Forti del loro più o meno approfondite conoscenze gli operatori della scienza psicologica giocano di fioretto sulla testa delle parti in causa, spesso debordando dal difficile compito di esaminare gli aspetti dei comportamenti visibili ed invisibili degli individui, deputati a leggere quelle motivazioni dell’agire che si celano nella vasta area inconscia delle persone. Spesso nelle dispute accademiche, che conseguono tra appartenenti a scuole di pensiero diverse e contrastanti (in psicologia abbondano), si perde la concretezza dell’oggetto di indagine per cui si è chiamati ed il contributo da fornire al giudicante è quasi nullo se non fuorviante.
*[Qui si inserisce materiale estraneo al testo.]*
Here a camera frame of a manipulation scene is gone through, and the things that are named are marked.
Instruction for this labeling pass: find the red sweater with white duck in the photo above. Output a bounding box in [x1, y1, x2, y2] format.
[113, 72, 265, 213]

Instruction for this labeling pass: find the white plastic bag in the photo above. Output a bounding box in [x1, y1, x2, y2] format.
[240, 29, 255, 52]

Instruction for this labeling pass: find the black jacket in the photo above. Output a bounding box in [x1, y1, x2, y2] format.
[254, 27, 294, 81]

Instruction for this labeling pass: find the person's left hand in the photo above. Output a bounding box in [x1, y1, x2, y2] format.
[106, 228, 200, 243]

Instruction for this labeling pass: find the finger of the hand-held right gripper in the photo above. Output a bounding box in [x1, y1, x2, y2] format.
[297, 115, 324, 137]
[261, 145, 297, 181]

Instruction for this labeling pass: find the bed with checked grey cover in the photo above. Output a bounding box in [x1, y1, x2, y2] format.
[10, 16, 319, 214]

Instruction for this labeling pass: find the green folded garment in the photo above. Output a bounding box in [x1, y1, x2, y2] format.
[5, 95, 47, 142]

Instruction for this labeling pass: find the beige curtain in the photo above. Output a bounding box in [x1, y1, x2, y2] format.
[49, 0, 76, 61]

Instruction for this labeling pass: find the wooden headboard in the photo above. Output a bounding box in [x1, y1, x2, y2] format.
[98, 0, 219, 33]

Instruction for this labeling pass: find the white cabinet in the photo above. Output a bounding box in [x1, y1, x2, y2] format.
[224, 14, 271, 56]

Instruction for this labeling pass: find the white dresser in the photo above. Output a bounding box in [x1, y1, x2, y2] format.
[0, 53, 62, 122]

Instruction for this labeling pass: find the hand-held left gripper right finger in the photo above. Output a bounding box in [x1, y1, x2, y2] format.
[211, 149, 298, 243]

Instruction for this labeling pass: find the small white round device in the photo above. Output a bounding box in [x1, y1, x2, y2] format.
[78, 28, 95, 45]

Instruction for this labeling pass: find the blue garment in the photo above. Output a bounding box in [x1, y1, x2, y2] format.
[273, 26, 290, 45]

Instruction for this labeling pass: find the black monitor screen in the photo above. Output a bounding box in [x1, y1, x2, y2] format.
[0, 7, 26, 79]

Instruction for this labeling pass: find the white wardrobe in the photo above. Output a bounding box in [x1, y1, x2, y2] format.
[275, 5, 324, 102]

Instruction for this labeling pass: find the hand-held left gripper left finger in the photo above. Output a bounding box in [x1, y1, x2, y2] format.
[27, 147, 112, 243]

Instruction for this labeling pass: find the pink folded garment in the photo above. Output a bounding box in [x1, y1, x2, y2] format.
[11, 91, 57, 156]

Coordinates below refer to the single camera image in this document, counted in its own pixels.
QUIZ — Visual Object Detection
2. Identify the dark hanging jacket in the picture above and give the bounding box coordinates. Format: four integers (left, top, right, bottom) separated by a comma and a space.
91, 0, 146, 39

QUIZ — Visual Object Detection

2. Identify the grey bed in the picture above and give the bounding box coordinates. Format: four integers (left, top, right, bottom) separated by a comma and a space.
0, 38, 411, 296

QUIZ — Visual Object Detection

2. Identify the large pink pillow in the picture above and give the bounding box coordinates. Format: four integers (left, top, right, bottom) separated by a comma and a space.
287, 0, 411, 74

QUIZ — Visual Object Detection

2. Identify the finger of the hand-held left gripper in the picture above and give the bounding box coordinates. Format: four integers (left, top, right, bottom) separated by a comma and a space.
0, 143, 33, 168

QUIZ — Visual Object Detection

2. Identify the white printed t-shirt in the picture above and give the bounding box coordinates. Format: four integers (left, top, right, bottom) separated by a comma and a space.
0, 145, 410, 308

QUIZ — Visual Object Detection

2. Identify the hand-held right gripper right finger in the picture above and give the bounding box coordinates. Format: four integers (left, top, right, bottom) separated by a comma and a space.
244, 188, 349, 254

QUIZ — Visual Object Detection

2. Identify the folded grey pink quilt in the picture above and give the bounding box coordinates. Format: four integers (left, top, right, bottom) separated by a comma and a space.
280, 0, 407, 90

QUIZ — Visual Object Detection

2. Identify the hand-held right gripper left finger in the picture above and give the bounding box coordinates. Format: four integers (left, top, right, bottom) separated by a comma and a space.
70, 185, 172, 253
Mentre dovrebbe illustrare gli aspetti del contenzioso in atto fuori dalle conoscenze del giudicante e aiutarlo a decidere, l’esperto favorisce l’errore giudiziario, in quanto più interessato a far valere la sua tesi, l’applicazione di quelle teorie che ha studiato, piuttosto che leggere le realtà, assolvendo il compito che il magistrato ha delegato. E questo è il punto in caso di una consulenza di tipo psicologico ed il professionista dovrebbe essere così serio, così scrupoloso, così onesto intellettualmente, così libero di preconcetti ed opinioni personali in modo da poter fornire un contributo di alto valore scientifico, di obiettività empirica al contenzioso tra le parti.
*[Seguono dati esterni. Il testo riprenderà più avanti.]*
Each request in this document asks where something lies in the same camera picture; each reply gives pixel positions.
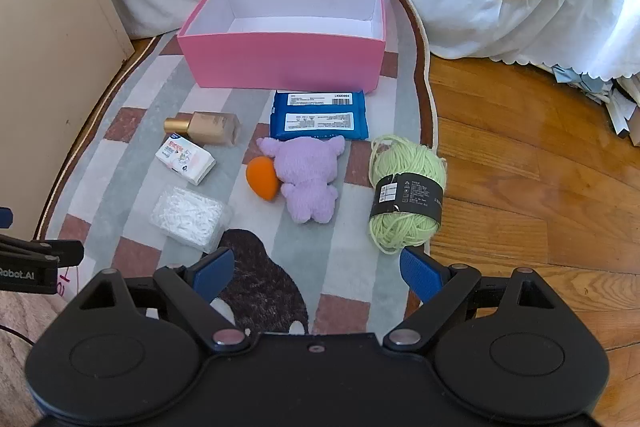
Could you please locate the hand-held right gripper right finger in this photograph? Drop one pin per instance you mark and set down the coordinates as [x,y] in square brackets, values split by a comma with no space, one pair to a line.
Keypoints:
[422,274]

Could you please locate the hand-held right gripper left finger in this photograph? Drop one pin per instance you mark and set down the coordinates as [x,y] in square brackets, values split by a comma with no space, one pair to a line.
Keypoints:
[215,269]

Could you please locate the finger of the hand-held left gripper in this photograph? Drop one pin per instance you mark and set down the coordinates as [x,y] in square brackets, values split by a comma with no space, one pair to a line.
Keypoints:
[5,217]
[45,252]

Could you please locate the orange makeup sponge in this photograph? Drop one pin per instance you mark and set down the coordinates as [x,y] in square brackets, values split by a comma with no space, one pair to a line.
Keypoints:
[262,182]

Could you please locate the small white tissue pack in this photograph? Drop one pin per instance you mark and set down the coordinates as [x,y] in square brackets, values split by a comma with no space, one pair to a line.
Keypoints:
[185,159]

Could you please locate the green yarn ball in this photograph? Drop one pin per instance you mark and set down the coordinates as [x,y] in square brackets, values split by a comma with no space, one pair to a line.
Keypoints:
[400,157]

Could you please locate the purple plush toy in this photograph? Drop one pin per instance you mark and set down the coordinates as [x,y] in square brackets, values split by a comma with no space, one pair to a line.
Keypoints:
[305,177]

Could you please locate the foundation bottle with gold cap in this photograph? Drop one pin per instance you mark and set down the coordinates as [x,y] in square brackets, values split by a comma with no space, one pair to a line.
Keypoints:
[215,127]

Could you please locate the blue wet wipes pack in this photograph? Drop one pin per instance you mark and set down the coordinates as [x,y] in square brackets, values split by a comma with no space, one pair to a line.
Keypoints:
[360,127]

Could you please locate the pink cardboard box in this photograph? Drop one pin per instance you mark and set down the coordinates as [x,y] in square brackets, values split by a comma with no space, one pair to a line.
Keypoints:
[280,62]

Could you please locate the white paper with pink marks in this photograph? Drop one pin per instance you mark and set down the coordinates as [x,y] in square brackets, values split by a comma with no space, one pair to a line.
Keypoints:
[67,282]

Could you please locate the checkered rug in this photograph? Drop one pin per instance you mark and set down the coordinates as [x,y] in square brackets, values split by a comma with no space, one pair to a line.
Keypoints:
[125,132]

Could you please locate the beige cabinet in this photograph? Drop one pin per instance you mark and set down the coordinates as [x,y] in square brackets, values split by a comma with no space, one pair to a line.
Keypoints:
[45,57]

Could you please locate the papers under bed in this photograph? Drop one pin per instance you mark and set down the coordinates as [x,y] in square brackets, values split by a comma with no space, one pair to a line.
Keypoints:
[622,107]

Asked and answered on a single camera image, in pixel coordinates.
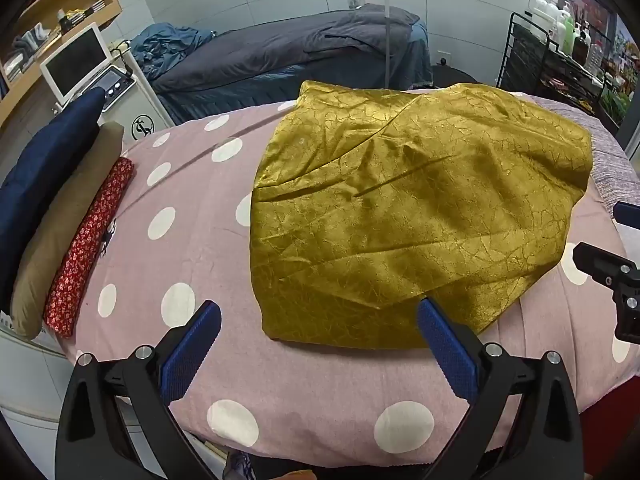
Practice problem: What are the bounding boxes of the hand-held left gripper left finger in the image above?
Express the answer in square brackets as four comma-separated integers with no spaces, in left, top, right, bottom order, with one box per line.
[55,300,223,480]

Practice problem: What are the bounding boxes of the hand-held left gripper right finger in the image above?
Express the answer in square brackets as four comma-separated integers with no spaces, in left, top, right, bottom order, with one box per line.
[416,297,585,480]

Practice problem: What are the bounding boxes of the white framed monitor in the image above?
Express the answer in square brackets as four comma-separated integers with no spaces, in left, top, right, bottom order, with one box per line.
[40,22,113,106]

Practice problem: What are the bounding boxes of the dark grey clothes pile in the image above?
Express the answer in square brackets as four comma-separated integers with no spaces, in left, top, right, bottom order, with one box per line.
[150,4,421,93]

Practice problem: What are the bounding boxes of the black wire cart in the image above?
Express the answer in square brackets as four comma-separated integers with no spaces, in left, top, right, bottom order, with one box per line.
[497,10,626,126]

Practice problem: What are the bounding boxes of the white device cabinet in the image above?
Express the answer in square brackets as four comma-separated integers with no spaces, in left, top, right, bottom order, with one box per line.
[97,52,176,138]

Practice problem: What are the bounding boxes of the white bed frame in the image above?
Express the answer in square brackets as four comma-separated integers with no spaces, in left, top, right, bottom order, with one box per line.
[0,310,151,461]

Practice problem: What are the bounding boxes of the green potted plant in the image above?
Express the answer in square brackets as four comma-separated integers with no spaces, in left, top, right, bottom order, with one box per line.
[602,85,632,122]

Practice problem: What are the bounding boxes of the tan pillow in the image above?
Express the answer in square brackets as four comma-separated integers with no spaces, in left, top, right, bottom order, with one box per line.
[10,121,125,339]

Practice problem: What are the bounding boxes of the clear plastic bottle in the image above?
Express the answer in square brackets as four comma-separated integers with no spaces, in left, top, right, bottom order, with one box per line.
[587,35,614,74]

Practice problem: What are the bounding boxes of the red floral cloth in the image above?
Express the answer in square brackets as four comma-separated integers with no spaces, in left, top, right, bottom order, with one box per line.
[44,156,136,337]

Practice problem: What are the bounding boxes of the pink polka dot blanket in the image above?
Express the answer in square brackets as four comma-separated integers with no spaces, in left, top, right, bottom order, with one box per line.
[42,87,640,466]

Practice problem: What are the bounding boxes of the crumpled blue cloth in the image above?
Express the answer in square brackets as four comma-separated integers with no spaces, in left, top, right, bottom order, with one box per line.
[131,22,216,81]

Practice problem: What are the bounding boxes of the golden patterned jacket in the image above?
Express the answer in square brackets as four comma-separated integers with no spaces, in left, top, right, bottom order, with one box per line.
[248,80,594,350]

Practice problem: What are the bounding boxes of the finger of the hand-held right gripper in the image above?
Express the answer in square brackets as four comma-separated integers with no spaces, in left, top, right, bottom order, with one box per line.
[612,201,640,231]
[572,242,640,288]

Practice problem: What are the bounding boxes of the navy blue pillow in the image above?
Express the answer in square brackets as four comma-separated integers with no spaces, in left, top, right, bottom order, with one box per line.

Le statistiche segnalano che un numero significativo di perizie, di relazioni peritali sono completamente sballate e hanno poco a che vedere con le questioni poste dal giudice e che l’esperto dovrebbe disvelare. Il fatto grave è che nelle cause riguardanti famiglia e minori, questi ultimi sono le vittime più colpite dagli errori di valutazione degli psicologi e dei conseguenti errori giudiziari. “Scusate, ci siamo sbagliati” non è sufficiente; l’errore comporta la sanzione e deve essere severa.

 Il sottile filo che guida il comportamento, la delicatezza dell’anima, la ingovernabilità delle emozioni sono lasciati, in alcuni casi, al dissennato agire del psicologo di turno, incapace di essere al di sopra delle parti e avere un grado di discernimento superiore alla media dei normali, più interessato a perseguire obiettivi di potere personale, di successo professionale, vinto dalla incapacità di proiettare i propri problemi psicologici irrisolti che nulla hanno a che vedere con il caso in esame, con quella causa per cui sono stati chiamati a fornire il proprio contributo di conoscenze tecniche, di proposte di soluzioni delle questioni necessarie per la decisione finale del giudice.
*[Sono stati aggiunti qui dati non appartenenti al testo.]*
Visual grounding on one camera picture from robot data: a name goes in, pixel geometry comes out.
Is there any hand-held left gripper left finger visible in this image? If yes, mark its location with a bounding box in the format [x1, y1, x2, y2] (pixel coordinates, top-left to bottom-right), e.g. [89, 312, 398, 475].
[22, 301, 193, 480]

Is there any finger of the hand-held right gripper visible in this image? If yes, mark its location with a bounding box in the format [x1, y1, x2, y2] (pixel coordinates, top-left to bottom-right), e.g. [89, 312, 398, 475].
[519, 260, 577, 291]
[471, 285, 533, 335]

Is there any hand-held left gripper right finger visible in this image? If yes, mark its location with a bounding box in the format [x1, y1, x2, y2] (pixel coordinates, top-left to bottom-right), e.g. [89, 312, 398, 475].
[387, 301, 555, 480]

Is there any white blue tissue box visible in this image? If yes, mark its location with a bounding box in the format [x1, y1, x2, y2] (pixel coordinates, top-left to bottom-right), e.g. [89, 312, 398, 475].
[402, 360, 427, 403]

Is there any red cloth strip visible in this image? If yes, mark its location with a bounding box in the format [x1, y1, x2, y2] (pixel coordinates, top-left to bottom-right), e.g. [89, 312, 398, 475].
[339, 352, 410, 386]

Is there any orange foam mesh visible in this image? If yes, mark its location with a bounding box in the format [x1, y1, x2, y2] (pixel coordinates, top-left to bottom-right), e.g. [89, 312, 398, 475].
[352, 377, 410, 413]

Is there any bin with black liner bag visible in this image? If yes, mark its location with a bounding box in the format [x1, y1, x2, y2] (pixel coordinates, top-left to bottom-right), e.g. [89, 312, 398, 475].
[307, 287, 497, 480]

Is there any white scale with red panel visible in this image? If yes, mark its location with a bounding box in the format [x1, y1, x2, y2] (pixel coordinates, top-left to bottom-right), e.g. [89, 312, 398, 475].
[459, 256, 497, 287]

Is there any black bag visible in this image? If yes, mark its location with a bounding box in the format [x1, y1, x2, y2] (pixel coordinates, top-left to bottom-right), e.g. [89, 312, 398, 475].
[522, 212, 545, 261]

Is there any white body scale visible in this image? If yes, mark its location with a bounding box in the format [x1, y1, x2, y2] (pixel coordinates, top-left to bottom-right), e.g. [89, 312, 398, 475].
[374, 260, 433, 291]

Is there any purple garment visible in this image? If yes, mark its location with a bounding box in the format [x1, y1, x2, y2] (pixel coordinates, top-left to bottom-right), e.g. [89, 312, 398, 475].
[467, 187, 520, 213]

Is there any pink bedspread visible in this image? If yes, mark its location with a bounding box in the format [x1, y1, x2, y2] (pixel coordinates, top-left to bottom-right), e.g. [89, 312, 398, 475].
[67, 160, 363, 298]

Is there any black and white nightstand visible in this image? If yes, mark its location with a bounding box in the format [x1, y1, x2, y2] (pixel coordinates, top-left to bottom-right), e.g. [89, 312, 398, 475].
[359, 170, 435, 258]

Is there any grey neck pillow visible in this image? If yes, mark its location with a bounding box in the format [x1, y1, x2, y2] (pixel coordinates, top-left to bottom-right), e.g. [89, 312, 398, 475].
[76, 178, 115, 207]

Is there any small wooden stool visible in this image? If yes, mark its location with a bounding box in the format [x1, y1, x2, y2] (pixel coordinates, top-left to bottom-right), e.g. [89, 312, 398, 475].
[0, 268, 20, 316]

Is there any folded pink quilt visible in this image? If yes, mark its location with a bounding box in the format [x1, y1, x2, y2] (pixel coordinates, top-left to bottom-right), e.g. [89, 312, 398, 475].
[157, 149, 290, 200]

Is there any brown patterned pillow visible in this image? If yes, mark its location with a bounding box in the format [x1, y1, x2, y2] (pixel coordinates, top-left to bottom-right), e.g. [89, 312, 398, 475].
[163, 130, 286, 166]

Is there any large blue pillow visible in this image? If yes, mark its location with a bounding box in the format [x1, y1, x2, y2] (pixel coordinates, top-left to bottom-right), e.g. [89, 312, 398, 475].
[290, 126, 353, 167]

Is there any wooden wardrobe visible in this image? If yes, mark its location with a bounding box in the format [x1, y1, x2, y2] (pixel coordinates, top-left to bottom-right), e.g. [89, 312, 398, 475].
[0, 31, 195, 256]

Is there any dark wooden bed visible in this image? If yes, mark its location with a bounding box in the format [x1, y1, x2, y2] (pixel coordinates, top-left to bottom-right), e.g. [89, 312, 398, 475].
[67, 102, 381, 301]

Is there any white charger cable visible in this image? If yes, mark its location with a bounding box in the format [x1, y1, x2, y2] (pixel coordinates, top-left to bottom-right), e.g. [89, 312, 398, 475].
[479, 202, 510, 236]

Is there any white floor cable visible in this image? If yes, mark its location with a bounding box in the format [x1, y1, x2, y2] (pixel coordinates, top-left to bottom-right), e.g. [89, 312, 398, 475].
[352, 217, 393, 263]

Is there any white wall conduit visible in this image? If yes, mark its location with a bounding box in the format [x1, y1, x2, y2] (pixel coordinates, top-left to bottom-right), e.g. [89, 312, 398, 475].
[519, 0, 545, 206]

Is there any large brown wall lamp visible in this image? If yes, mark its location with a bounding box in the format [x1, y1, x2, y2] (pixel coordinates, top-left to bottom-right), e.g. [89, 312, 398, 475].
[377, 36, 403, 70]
Quando sono onesti (e non sempre lo sono), vorrebbero decidere, dopo un paio di sedute di un’oretta sull’amore di una mamma, sull’amore per una mamma. Se il minore deve stare con la mamma o deve essere allontanato, da quell’affetto così genetico, così forte che dura tutta la vita, forse oltre la morte, indipendentemente dalla madre buona o cattiva. La teoria psicoanalitica del maestro Freud sull’adulto si basa tutta sul rapporto del figlio con la madre, tutto nasce all’inizio di questo amore e tutto evolve su questo amore. Purificare le coscienze, modificare le condotte, irrompere nel mondo dei sentimenti con il bisturi dei giudizi perentori, con le radiografie dei test reattivi, con i precetti del buon vivere, con l’applicazione di traballanti teorie psicologiche tra loro discordi e contraddittorie è una presunzione inaccettabile.